7 Aprile 2003

Legalità internazionale indebolita

dal Messaggero Veneto del 07/04/03
di Giovanni Palombarini

NUOVO ORDINE MONDIALE

LEGALITA’ INDEBOLITA
di GIOVANNI PALOMBARINI


Che fine farà il diritto internazionale? Dopo la seconda guerra mondiale sembrava che popoli e Stati avessero acquisito una consapevolezza profonda della necessità di una legalità internazionale. Di qui la nascita dell’Onu, il cui statuto aveva una sua coerenza (anche se la previsione del diritto di veto, in consiglio di sicurezza, delle grandi potenze che avevano vinto la guerra appare oggi superata).

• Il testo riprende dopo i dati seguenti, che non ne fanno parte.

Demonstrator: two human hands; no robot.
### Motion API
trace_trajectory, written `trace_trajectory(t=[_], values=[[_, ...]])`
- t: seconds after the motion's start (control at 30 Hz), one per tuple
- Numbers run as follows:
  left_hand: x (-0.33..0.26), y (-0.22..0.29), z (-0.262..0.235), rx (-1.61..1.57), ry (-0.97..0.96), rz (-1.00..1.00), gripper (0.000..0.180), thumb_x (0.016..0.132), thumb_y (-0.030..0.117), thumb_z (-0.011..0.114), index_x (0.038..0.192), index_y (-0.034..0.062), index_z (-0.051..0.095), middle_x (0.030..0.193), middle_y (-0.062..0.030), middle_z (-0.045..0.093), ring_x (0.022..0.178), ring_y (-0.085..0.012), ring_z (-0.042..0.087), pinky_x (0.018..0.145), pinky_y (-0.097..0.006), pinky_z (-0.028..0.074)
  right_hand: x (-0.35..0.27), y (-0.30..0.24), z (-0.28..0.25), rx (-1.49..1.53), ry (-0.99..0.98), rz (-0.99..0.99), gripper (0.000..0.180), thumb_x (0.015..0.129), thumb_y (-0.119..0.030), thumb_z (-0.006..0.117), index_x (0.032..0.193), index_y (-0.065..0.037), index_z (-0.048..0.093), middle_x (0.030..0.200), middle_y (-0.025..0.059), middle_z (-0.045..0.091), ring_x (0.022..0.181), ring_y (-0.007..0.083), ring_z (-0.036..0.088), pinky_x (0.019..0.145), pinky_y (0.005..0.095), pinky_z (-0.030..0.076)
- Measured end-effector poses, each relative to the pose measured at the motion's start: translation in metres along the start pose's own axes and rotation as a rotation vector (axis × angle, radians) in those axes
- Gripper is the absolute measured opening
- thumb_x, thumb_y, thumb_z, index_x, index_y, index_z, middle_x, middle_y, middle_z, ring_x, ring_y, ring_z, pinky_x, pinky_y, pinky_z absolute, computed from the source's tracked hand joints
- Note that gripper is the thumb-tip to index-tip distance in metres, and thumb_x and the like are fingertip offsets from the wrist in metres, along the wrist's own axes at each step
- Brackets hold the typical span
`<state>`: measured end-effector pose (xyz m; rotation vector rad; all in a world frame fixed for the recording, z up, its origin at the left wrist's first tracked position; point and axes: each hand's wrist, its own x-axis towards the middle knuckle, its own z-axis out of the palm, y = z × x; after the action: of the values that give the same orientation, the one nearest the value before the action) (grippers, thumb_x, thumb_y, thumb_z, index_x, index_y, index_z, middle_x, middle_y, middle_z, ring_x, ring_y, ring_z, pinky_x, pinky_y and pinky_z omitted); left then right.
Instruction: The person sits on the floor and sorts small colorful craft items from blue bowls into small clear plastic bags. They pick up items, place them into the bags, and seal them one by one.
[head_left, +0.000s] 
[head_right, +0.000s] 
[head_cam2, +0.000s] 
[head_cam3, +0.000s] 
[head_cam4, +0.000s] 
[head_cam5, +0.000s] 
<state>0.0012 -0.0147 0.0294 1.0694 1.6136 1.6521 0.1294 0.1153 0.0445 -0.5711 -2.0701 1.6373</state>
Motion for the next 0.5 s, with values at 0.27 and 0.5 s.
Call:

Era appunto il consiglio che poteva disporre interventi diretti di una forza armata – i caschi blu – se si prospettava la necessità di una guerra per difendere un paese aggredito. Un’interpretazione estensiva della norma vi ha ricompreso l’uso della forza per garantire la pace o per dividere popoli in conflitto e tutelare minoranze (ancora oggi i caschi blu sono a Cipro) e l’autorizzazione all’autodifesa in proprio, però sempre in risposta “al primo attacco armato”.

Dopo la fine della guerra fredda, il ruolo dell’Onu, che evidentemente aveva trovato un sostegno proprio del cosiddetto equilibrio del terrore, si è andato indebolendo. Così si è passati alle iniziative belliche in assenza di autorizzazione (che gli Stati interessati hanno considerato autorizzazioni implicite, come nel caso della guerra della Nato alla Jugoslavia) e quindi, alla fine della china, alla guerra all’Iraq.

Una guerra contro la volontà del consiglio di sicurezza e dell’Onu, oltre che della grande maggioranza degli Stati.
Oggi la situazione è quella che è. Inutilmente i popoli di tutto il mondo e le religioni, prima fra tutte la Chiesa di Roma, hanno protestato e protestano per una guerra cominciata palesemente contro ogni regola del diritto internazionale – che non consente ad alcuno di aggredire uno Stato neppure con lo scopo di abbattere una dittatura – e che ogni giorno vede il moltiplicarsi delle vittime innocenti.

Dall’altro lato lo svuotamento dell’Onu sembra dare ragione a quei commentatori, anche nostrani, che pur di sostenere l’amministrazione statunitense non esitano ad affermare che il diritto internazionale nasce dai fatti (e non dagli accordi largamente condivisi fra gli Stati) e che pertanto attualmente è quello che corrisponde all’esigenza di definire un nuovo ordine mondiale.

Ciò è evidentemente inaccettabile. Basti pensare che i commentatori politici (e i governanti americani) che illustrano una simile prospettiva parlano tranquillamente di guerra infinita e prospettano nuove iniziative belliche ai danni di Siria, Iran e Corea. Dunque una legalità internazionale dev’essere ripristinata.

Certo ricostruirla sarà difficile, ma proprio la presa di coscienza dei popoli, delle religioni e di tanti Stati della drammatica spirale che si è aperta per tutto il mondo nell’ultimo decennio e il rifiuto delle culture più diverse di ogni logica imperialista inducono a essere ottimisti.